Filter the entries that follow, copying every line in which the word "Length" appears.

Content starts

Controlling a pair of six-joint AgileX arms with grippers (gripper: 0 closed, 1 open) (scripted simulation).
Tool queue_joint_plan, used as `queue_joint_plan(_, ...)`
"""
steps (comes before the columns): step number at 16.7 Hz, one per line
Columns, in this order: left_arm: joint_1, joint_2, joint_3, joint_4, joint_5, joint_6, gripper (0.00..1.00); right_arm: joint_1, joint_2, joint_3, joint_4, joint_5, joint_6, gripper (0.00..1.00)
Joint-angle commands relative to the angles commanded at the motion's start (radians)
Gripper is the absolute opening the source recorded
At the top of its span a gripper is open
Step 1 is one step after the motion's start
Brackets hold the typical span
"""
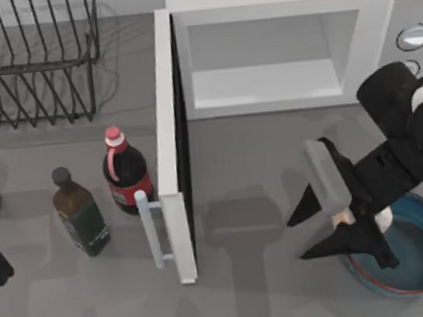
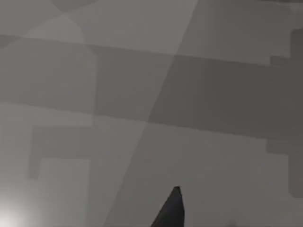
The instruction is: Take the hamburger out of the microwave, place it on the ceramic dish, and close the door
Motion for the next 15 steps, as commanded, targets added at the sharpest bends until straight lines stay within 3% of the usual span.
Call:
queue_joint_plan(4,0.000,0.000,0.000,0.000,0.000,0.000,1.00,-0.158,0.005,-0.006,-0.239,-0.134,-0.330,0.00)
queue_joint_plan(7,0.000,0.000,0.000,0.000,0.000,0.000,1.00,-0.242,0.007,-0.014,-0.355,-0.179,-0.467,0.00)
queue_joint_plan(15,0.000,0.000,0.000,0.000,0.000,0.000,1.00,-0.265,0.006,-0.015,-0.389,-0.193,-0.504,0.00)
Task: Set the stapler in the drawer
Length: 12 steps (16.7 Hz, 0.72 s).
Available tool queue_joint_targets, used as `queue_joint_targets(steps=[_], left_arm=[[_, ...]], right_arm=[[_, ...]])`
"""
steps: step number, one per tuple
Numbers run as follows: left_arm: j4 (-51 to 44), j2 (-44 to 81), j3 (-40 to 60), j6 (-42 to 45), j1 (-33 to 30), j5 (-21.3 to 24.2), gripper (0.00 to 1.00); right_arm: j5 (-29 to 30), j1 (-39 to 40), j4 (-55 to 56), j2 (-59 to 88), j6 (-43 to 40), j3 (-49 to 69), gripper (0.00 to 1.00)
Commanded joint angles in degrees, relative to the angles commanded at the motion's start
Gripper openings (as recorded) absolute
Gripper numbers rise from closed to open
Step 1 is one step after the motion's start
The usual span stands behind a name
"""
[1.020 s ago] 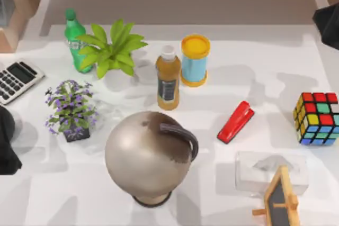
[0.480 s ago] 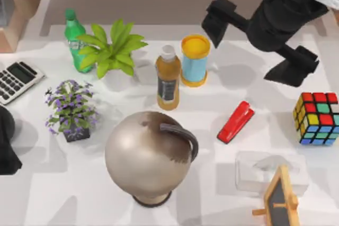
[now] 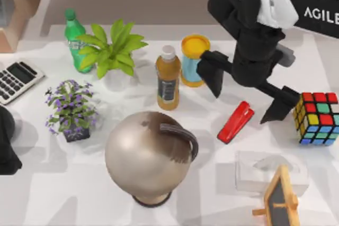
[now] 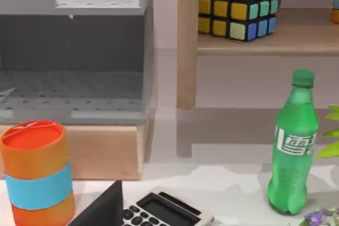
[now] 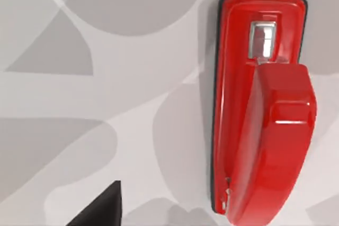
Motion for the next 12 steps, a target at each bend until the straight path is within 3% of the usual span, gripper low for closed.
queue_joint_targets(steps=[5,12], left_arm=[[0.0,0.0,0.0,0.0,0.0,0.0,1.00],[0.0,0.0,0.0,0.0,0.0,0.0,1.00]], right_arm=[[0.0,0.1,0.3,0.0,-0.1,-0.4,1.00],[0.0,0.1,9.6,3.2,0.1,-6.3,1.00]])
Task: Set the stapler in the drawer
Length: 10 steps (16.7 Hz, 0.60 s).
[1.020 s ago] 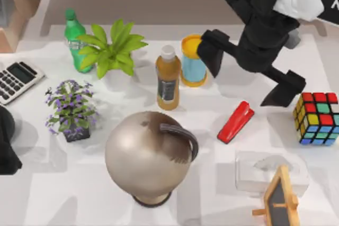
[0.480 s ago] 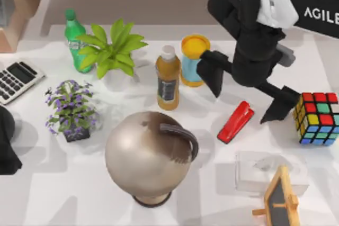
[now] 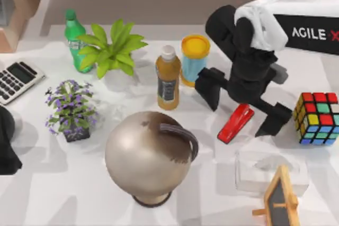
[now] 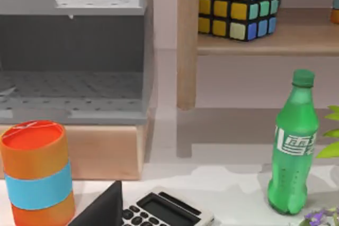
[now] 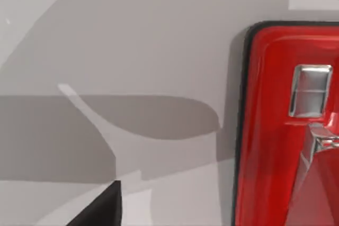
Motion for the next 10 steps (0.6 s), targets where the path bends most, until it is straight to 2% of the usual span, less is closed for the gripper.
queue_joint_targets(steps=[4,10], left_arm=[[0.0,0.0,0.0,0.0,0.0,0.0,1.00],[0.0,0.0,0.0,0.0,0.0,0.0,1.00]], right_arm=[[0.0,0.0,0.2,0.1,0.0,-0.1,1.00],[0.0,0.0,0.2,0.1,0.0,-0.1,0.55]])
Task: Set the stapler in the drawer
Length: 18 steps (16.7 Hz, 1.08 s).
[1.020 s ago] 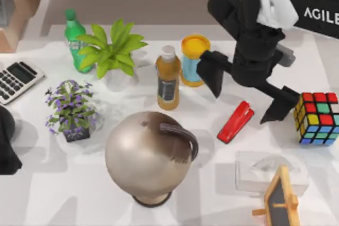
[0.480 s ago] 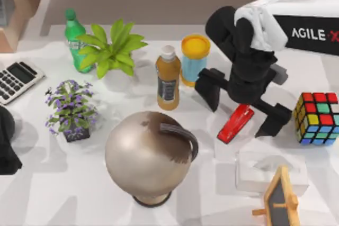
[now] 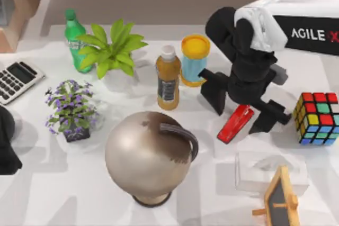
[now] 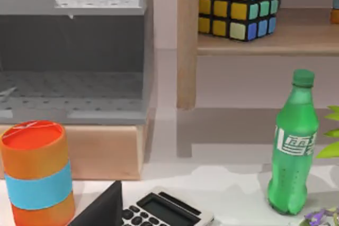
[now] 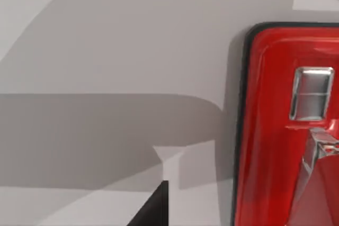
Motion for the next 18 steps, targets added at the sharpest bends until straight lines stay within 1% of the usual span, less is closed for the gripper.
queue_joint_targets(steps=[7,8,18], left_arm=[[0.0,0.0,0.0,0.0,0.0,0.0,1.00],[0.0,0.0,0.0,0.0,0.0,0.0,1.00],[0.0,0.0,0.0,0.0,0.0,0.0,1.00]], right_arm=[[0.0,0.0,0.0,0.0,0.0,0.0,0.02],[0.0,0.0,0.0,0.0,0.0,0.0,0.00],[0.0,0.0,-1.0,-0.7,0.1,0.8,0.00]])
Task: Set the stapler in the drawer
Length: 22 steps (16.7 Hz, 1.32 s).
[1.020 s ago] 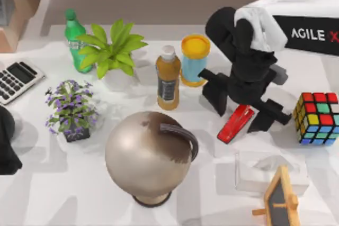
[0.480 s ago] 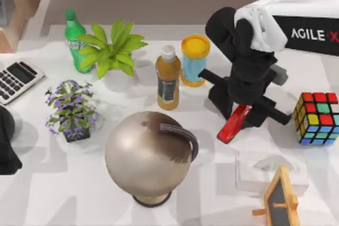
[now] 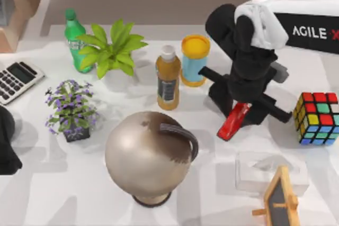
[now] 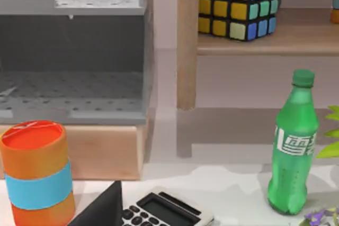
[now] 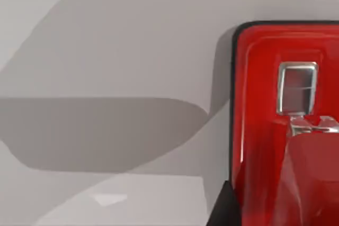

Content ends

## Result for this exercise
Length: 12 steps (16.7 Hz, 0.72 s).
Length: 10 steps (16.7 Hz, 0.60 s).
Length: 18 steps (16.7 Hz, 1.08 s).
Length: 22 steps (16.7 Hz, 1.32 s).

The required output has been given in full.